= Pantsula =

South African tradition and dance form

Pantsula is a tradition and also a highly energetic dance form that originated in the black townships of South Africa during the apartheid era. It developed into a form of social commentary for black South Africans and has undergone several transformations with the country's changing political tides.

== Origins and history ==

Pantsula dance emerged in the 1950s and 1960s as a response to the forced removals implemented by the apartheid government, shortly after its ascent to power. It began in Alexandra and Sophiatown, two townships in Johannesburg, as groups of older men engaged in informal street dance competitions. Gradually the dance form spread throughout South Africa. By the 1980s, pantsula was practiced by black South Africans of all ages and was no longer limited to men. It began to develop more political overtones. Pantsula was used as an expression of resistance during the political struggle then occurring against the apartheid government, as well as being used to spread awareness about social issues such as AIDS.

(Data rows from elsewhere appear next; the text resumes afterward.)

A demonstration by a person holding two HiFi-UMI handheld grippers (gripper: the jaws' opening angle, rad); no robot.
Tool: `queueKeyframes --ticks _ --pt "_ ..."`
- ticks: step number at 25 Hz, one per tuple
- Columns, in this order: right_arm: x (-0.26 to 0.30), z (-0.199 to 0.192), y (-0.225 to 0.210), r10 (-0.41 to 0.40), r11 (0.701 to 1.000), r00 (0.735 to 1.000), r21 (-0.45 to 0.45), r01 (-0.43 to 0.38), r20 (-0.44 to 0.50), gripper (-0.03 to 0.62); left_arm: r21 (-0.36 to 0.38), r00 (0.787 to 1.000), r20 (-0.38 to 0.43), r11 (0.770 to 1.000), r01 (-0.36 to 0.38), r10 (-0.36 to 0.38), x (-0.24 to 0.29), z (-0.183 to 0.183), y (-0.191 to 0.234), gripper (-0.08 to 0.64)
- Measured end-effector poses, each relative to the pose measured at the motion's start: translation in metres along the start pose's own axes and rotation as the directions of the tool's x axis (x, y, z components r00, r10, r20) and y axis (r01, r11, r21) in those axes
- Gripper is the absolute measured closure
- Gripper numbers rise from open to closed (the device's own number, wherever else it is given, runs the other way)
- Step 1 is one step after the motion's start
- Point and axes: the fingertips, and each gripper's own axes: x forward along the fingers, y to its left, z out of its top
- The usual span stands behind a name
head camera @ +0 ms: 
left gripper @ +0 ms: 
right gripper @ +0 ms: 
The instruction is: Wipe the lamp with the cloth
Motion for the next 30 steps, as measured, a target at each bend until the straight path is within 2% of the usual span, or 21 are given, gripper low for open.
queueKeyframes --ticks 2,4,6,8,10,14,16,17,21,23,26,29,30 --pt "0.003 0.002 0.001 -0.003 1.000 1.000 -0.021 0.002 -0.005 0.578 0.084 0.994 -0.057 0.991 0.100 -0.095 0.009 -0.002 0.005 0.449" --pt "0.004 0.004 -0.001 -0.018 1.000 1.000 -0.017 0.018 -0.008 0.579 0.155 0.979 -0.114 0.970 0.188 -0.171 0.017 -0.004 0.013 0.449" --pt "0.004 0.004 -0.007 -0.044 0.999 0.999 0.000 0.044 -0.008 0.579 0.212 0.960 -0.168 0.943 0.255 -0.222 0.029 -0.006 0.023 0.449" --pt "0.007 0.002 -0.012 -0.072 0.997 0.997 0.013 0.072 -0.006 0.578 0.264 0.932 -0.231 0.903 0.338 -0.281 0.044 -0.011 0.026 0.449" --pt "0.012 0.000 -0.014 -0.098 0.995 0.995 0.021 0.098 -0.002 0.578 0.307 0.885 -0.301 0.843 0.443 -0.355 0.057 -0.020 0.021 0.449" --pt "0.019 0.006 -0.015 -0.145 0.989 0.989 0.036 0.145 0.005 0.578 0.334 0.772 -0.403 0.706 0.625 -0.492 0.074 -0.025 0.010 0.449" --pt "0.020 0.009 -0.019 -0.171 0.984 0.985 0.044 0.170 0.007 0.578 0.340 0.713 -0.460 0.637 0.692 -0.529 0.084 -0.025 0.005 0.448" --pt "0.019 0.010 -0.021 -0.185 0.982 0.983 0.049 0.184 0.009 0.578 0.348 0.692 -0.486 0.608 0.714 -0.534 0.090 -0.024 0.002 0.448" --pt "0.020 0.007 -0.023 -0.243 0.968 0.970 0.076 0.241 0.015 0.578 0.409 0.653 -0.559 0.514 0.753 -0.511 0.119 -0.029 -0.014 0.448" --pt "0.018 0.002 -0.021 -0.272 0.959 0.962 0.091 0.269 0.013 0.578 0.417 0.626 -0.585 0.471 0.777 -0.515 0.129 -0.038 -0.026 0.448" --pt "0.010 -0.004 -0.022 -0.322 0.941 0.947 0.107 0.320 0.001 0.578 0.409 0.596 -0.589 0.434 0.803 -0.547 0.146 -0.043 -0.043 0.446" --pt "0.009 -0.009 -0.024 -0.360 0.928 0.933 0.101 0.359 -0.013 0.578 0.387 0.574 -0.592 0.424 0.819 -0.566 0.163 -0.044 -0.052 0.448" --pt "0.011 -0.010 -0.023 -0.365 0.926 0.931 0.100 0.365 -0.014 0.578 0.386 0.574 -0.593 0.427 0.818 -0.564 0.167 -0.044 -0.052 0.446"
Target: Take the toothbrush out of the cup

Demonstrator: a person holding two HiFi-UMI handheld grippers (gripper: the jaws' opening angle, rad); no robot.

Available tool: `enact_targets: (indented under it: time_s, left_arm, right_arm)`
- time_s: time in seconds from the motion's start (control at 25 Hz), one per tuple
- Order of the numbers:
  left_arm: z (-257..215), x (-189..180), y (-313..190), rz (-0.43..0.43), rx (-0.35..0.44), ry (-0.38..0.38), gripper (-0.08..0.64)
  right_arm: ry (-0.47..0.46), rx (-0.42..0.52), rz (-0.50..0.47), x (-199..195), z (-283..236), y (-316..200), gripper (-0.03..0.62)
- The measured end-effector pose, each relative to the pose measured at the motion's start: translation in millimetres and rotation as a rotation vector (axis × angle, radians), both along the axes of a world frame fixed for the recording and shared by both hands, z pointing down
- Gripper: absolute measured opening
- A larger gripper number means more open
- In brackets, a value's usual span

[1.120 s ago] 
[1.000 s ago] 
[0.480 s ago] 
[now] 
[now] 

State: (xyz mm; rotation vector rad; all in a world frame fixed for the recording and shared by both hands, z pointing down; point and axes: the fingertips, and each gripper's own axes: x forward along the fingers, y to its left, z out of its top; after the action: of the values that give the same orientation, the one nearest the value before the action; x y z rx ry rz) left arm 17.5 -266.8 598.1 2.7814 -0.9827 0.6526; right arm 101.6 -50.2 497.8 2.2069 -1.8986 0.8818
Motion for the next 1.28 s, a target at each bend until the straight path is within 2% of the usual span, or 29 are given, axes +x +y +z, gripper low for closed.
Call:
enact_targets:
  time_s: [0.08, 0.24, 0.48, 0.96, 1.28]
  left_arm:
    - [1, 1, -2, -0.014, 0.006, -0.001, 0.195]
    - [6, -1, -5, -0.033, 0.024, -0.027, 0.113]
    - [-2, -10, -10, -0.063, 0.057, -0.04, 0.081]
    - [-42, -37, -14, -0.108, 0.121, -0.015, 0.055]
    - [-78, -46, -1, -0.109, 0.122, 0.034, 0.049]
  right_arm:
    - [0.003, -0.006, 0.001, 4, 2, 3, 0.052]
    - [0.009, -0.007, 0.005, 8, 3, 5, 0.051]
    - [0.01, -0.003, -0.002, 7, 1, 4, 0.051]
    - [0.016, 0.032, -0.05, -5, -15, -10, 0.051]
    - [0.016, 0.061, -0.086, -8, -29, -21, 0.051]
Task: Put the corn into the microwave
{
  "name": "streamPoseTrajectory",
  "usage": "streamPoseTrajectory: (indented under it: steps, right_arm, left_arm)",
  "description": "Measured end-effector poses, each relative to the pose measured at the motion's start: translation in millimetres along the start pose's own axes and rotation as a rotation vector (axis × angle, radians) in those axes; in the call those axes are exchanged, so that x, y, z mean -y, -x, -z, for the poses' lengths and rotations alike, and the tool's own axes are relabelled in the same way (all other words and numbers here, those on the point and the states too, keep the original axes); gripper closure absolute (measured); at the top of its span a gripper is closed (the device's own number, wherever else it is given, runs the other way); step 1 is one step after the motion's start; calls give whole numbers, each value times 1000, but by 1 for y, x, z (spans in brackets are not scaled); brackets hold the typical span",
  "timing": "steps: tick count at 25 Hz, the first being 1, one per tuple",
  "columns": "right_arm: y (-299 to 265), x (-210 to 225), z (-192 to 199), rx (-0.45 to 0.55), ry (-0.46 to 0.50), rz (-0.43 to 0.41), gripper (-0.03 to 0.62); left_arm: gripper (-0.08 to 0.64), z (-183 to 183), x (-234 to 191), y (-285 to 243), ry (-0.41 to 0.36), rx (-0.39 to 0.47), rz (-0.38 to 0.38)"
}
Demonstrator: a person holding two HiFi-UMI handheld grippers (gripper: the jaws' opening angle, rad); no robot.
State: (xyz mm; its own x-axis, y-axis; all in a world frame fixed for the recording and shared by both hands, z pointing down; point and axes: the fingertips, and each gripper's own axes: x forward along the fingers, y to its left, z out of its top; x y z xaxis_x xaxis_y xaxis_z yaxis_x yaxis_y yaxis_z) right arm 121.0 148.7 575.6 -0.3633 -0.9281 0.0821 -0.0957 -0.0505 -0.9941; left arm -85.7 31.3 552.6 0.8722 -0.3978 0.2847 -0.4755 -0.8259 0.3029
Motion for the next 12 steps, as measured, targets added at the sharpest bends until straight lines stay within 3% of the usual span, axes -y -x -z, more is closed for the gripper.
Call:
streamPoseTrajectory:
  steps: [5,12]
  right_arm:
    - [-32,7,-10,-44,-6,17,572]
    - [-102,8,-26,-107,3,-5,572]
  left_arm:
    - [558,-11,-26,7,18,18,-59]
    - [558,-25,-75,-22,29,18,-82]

After the end of apartheid in 1994, pantsula persisted as an expression of cultural roots for many black South Africans. It also gained popularity in the white community of South Africa and has begun to take on new meanings as a dance form for all.

== Technique ==
Pantsula is a syncopated, quick-stepping, low to the ground form of dance which evokes the urban street culture of which it is a part of.It is performed by groups of dancers who practice together for many hours each week. It provides a powerful, stylized form of expression. As one pantsula dancer describes it, "we have drive, we are one, we have power, we are young, strong and quick, we have our own style and we are competitive."

It developed from the Sotho dances of mqaquanga and marabi, with influence from 1930s American jazz. Later evolutions of pantsula dancing in the 1980s were influenced by American hip hop and breakdance. Quick, darting steps in geometric lines with an uneven rhythmic quality characterize this form of movement. The Charleston, a knock-kneed manoeuvre from American jazz, as well as the popping and locking found in US hip hop, are also found in this form of dance. The word pantsula is Zulu, and refers to a dance style. This flat-footed dance move makes use of mostly your limbs and has an exaggeration to it.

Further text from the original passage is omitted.